Dead Obies - Collation Vol. 2 – Limon Verde: La Experiencia

Il ne faudrait pas passer sous le radar le dernier album de Dead Obies sous prétexte qu’un débat sur le franglais fait rage entre intellectuels nationalistes et… et qui donc? Enfin, peu importe.

Reste que la formation a tout de même pris le temps de livrer un deuxième mixtape toujours aussi libre et pertinent. L'album s’intitule Collation Vol. 2 – Limon Verde: La Experiencia et fait suite au premier album du sextuor, Collation Vol.1. D'abord suante, collante et enfumée sur C'est mort - dans une jungle semi-tropicale entre Montréal, les favelas du Brésil et un appartement dans un sous-sol du Sud Sale - la bande de hip-hop nous invite dans les méandres rythmés de leur slang.

Ça tangue entre franglais et fusils qui tirent à bout portant. Parfois la langue se fait vulgaire, intense et irrévérencieuse, comme sur Le Do It, Fuckboyz et Dead Wrong; cette dernière pièce, comme son titre l'indique, est pas mal wrong, crue, vulgaire et... délicieuse. On nous offre des «J'lave ma dick avec de l'eau bénite» et autres bijoux.

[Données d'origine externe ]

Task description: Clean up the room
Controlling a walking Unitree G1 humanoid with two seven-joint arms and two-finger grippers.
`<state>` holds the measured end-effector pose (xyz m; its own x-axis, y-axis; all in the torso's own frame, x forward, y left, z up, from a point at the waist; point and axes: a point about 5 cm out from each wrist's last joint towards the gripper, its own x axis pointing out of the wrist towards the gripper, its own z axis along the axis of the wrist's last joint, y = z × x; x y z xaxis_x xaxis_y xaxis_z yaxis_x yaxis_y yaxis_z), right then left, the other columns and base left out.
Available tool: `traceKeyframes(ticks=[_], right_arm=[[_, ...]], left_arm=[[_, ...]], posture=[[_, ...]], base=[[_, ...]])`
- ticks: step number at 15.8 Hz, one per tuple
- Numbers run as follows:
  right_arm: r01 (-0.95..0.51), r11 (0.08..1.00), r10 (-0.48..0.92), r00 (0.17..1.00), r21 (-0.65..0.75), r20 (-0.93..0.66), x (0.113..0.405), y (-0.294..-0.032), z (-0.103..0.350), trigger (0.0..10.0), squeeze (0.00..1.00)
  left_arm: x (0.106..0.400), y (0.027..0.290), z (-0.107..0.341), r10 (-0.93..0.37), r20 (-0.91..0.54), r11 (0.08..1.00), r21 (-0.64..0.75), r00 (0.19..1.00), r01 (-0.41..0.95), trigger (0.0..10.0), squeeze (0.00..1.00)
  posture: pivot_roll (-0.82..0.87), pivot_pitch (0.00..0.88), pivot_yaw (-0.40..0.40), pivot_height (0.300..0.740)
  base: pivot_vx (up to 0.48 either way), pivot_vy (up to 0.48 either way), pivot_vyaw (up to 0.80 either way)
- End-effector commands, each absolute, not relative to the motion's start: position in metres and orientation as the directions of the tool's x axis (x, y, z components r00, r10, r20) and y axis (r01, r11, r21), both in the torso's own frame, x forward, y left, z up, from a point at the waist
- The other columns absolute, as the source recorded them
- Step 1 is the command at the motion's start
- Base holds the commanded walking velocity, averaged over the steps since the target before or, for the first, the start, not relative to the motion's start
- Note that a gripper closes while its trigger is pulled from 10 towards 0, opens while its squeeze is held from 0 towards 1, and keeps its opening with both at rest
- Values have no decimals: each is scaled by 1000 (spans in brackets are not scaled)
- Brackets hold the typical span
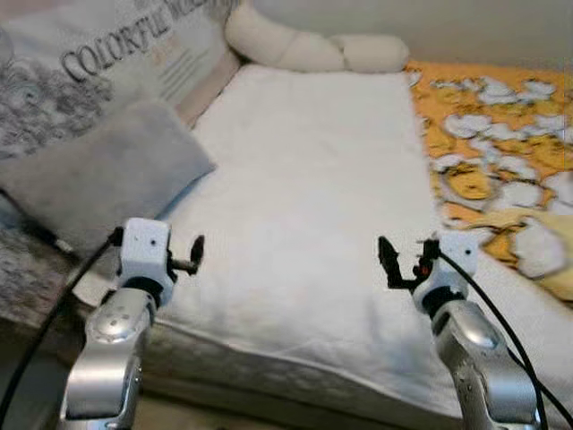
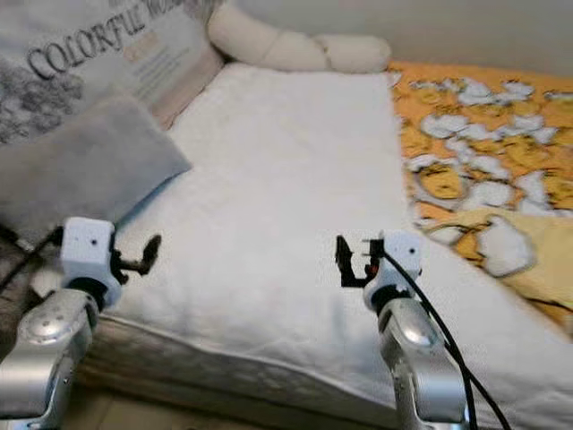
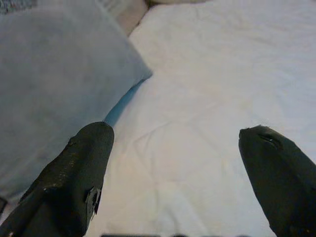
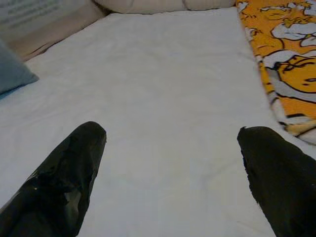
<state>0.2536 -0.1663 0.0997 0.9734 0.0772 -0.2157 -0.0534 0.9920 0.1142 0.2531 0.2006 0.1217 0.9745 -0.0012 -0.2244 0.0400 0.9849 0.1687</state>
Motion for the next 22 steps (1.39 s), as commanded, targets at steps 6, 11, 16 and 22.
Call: traceKeyframes(ticks=[6,11,16,22], right_arm=[[-49,987,86,967,154,-238,256,-165,97,10000,0],[-30,985,73,966,171,-249,252,-169,97,10000,0],[-25,987,64,966,157,-251,252,-164,97,10000,0],[-27,985,71,965,173,-251,255,-162,97,10000,0]], left_arm=[[243,208,117,38,-247,984,181,968,7,10000,1000],[244,202,117,21,-247,985,170,969,22,10000,1000],[241,205,117,24,-252,985,171,967,20,10000,1000],[244,204,119,12,-254,982,186,967,37,10000,1000]], posture=[[-38,0,16,740],[-39,0,2,740],[-49,0,7,740],[-45,0,12,740]], base=[[0,-480,0],[0,-480,0],[0,-480,0],[0,-480,0]])
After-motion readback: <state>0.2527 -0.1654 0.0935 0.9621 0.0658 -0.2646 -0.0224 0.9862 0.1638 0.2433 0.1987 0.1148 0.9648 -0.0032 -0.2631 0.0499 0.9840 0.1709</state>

À noter Fuckboyz, probablement le seul moment de l'album où la formation prend position sur ses propres contenus : « Pis c'est pas du rap Québ / NON! / Non c'est pas du vrai rap Québ / NON! / Ça c'est juste un remind qui s'adresse à ceux qui me hate parce que je fais pas du vrai rap Québ ». Le remind en question est le mixtape au complet, expérimental jusqu'au bout des ongles. Enchaîne #LIMONVERDE, LA piste de l'été. De magnifiques rythmes épousent cette piste avec des airs enjoués de célébration. « On va fêter toute la journée, on va célébrer », répète Snail Kid dans un hotbox enfumé, imagine-t-on facilement. Ensuite, avec H.O.P.E., l'intonation est langoureuse, collante et quasiment sensuelle lorsqu'on entend 20some (?) répéter le nouveau leitmotiv : « I got my swag on ». Ingénieux lorsqu'il débute la merveilleuse tirade « I got a smile on my face, dope in my pocket... », on sent une ambiance collée au R&B et les paroles deviennent plus chantées que rappée, enrobées dans une ambiance jazzy et soul. Tout aussi langoureuse, I get High est un merveilleux hymne au weed.

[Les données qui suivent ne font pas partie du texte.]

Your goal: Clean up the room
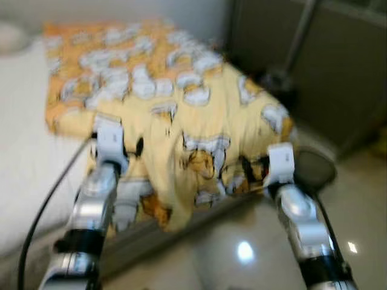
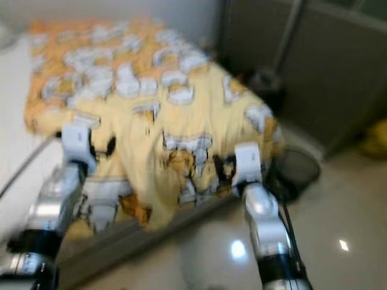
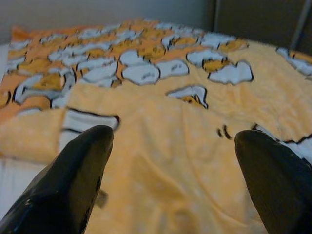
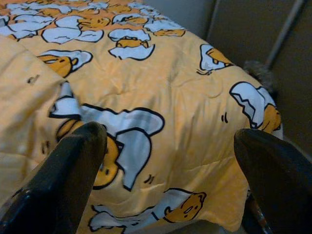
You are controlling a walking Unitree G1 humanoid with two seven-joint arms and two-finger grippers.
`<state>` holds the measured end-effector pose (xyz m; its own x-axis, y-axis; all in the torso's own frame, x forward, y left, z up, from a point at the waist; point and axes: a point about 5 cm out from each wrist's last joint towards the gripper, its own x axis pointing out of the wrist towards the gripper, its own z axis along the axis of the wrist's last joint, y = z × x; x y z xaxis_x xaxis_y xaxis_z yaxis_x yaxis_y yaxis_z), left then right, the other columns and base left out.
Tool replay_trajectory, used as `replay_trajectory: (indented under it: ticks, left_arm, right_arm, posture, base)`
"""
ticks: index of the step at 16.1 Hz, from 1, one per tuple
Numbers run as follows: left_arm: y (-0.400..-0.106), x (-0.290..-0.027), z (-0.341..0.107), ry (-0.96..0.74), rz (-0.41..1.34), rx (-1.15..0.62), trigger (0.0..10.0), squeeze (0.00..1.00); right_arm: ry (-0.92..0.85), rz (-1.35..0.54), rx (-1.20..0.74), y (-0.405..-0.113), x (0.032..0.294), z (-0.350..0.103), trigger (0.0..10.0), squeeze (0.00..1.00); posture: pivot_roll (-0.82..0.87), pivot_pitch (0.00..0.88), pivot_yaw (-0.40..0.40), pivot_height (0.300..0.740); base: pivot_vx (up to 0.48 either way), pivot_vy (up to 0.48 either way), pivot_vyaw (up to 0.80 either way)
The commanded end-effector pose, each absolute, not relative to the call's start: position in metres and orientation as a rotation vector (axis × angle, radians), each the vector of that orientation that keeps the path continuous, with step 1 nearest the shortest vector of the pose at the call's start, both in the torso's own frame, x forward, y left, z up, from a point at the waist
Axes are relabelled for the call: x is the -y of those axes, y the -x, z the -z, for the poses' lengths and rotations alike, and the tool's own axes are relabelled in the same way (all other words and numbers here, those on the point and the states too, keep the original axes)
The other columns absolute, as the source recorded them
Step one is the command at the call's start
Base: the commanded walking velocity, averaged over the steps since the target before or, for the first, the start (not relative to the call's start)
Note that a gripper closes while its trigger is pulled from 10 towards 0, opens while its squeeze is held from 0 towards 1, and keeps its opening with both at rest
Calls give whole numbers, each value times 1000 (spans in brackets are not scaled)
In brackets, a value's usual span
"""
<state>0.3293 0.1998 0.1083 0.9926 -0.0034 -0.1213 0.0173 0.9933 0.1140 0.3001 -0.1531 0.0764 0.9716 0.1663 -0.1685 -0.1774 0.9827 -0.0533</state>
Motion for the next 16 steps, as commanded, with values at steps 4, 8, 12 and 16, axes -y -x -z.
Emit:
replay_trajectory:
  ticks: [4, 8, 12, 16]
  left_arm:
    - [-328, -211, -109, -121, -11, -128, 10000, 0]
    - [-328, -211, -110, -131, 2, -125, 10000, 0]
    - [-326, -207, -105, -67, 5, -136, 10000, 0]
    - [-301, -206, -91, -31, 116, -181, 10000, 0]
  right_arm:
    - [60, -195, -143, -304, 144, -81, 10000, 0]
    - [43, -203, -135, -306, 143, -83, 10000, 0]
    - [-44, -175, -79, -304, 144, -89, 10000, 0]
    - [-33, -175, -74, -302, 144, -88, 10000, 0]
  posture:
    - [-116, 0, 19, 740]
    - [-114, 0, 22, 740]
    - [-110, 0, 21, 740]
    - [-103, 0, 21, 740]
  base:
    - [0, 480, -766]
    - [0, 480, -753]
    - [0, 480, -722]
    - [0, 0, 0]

On est directement entre Haïti et la Jamaïque (j'extrapole), avec le refrain qui, encore une fois, se fait plus chanté que rappé. Il se passe quelque chose de très bien sur Limon Verde. Les gars se sont offert une liberté afin de s'ouvrir au rap, au post-rap, en explorant des avenues plus expérimentales, plus chaudes, moins rapides et effrénées. Ils sont détendus, sans rien à prouver à personne. Rappant davantage sur du downtempo et expérimentant avec de nouvelles influences américaines. Très solide job de VNCE aux rythmes, il prouve encore une foi son talent au niveau de la production en livrant des partitions musicales intelligentes, bien fignolées et créatives. Il s'agit clairement d'un album pour l'été qui remplacera tous les autres albums indie-pop-summer habituels.

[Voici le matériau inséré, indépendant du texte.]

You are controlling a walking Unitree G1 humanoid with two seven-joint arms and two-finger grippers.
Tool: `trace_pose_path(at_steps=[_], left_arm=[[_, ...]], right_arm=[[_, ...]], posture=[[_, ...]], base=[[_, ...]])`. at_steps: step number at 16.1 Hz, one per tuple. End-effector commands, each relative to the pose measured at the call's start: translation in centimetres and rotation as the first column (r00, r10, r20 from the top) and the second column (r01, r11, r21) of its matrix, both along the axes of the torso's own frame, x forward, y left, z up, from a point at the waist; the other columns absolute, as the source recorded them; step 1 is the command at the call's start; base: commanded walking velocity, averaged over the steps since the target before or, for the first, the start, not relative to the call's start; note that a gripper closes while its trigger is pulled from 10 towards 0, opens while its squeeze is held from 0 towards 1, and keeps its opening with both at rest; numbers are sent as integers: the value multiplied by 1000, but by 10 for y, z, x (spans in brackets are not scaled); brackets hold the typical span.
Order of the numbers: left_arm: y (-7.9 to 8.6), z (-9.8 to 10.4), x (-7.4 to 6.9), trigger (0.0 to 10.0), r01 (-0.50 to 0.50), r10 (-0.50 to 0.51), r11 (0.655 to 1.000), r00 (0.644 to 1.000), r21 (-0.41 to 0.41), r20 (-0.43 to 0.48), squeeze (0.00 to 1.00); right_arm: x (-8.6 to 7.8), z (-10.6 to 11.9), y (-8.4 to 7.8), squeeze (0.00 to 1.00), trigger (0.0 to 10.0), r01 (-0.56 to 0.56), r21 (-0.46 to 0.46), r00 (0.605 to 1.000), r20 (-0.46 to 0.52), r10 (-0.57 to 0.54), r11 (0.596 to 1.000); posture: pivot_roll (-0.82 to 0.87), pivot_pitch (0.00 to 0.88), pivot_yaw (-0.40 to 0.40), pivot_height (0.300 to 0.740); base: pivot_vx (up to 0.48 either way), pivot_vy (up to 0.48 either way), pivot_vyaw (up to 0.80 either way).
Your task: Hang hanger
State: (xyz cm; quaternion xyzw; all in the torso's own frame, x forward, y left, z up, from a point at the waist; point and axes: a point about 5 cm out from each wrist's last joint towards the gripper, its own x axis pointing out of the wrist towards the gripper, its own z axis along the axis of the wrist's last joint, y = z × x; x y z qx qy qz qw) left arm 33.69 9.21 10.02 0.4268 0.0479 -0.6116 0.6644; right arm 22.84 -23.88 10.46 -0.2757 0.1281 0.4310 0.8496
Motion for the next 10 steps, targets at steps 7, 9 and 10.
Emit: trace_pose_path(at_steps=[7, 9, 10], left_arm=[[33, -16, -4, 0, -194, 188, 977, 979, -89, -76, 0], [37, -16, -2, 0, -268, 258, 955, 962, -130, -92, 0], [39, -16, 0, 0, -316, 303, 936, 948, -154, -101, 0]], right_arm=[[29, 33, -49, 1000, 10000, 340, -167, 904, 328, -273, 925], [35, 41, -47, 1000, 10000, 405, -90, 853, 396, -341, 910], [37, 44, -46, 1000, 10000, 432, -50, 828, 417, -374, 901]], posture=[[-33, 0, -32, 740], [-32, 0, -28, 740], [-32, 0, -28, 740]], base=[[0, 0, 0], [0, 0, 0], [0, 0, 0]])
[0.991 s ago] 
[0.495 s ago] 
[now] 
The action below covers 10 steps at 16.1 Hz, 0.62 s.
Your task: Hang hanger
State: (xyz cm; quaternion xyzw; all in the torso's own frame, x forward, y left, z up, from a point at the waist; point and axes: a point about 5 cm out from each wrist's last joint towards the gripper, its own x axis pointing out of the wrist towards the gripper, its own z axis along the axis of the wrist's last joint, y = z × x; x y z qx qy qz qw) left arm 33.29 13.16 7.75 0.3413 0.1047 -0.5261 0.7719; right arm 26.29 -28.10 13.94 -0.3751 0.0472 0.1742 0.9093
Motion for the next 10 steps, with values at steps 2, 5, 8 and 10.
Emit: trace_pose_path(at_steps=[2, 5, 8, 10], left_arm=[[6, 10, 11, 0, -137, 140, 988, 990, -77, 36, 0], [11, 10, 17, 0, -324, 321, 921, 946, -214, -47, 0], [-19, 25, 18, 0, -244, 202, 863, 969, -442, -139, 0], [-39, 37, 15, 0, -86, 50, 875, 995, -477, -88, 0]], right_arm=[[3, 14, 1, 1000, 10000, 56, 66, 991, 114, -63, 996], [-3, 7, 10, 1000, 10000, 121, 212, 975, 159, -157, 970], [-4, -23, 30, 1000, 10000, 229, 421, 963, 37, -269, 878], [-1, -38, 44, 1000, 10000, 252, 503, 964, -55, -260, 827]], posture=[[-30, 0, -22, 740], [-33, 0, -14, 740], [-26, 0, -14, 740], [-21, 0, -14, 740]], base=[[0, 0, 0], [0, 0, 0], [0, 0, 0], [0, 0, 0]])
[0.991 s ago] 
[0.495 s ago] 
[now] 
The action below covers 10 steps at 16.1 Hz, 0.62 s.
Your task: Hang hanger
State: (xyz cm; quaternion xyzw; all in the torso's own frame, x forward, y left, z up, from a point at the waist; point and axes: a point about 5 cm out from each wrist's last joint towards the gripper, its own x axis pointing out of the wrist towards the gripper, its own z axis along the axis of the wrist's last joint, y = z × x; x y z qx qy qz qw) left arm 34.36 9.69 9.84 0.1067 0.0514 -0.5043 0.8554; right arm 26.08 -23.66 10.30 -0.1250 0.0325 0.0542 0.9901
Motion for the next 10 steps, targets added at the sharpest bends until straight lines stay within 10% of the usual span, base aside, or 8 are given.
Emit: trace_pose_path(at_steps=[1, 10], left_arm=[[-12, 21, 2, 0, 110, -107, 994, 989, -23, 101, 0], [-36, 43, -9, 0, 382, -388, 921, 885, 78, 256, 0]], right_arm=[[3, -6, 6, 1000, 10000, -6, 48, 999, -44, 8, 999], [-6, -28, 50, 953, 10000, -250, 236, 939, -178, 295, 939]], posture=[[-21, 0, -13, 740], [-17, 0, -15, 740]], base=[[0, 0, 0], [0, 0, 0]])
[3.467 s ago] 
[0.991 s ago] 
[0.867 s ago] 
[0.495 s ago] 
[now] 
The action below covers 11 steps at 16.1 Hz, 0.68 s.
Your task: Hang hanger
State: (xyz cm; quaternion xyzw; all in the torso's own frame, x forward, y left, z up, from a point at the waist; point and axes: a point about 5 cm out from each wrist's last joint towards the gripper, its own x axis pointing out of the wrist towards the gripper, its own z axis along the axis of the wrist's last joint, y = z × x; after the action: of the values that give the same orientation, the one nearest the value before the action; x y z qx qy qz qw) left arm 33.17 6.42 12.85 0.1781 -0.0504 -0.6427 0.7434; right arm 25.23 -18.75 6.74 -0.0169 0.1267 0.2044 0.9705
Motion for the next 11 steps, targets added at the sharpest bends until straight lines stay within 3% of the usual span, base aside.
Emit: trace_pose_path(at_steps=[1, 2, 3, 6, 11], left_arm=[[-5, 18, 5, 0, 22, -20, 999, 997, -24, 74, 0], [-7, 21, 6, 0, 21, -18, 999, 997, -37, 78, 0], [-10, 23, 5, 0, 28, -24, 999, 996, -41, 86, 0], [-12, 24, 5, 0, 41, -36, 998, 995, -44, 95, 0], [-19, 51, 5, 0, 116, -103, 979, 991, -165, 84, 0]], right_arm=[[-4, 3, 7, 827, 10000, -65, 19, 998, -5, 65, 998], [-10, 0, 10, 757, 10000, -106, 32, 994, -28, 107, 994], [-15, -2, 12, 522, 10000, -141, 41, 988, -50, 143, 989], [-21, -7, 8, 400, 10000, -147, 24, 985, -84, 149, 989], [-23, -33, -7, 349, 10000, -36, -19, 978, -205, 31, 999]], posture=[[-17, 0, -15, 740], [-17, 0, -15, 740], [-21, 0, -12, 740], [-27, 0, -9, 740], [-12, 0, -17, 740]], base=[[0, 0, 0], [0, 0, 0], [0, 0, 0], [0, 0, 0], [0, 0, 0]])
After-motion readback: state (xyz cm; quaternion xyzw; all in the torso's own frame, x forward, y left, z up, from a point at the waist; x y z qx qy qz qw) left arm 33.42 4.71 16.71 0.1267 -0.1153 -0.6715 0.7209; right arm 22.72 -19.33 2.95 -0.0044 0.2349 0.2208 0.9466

La seule ligne directrice de cette mixtape, outre le désir d'expérimenter, est cette recherche du Limon Verde, un des cannabis les plus purs au monde. Une quête que les rappeurs ont choisi d’illustrer avec des extraits d'un documentaire de VICE sur le cannabis en Colombie, et des ambiances de jungle.

Reste qu'il s'agit d'un album authentique, libre et ô combien délicieux.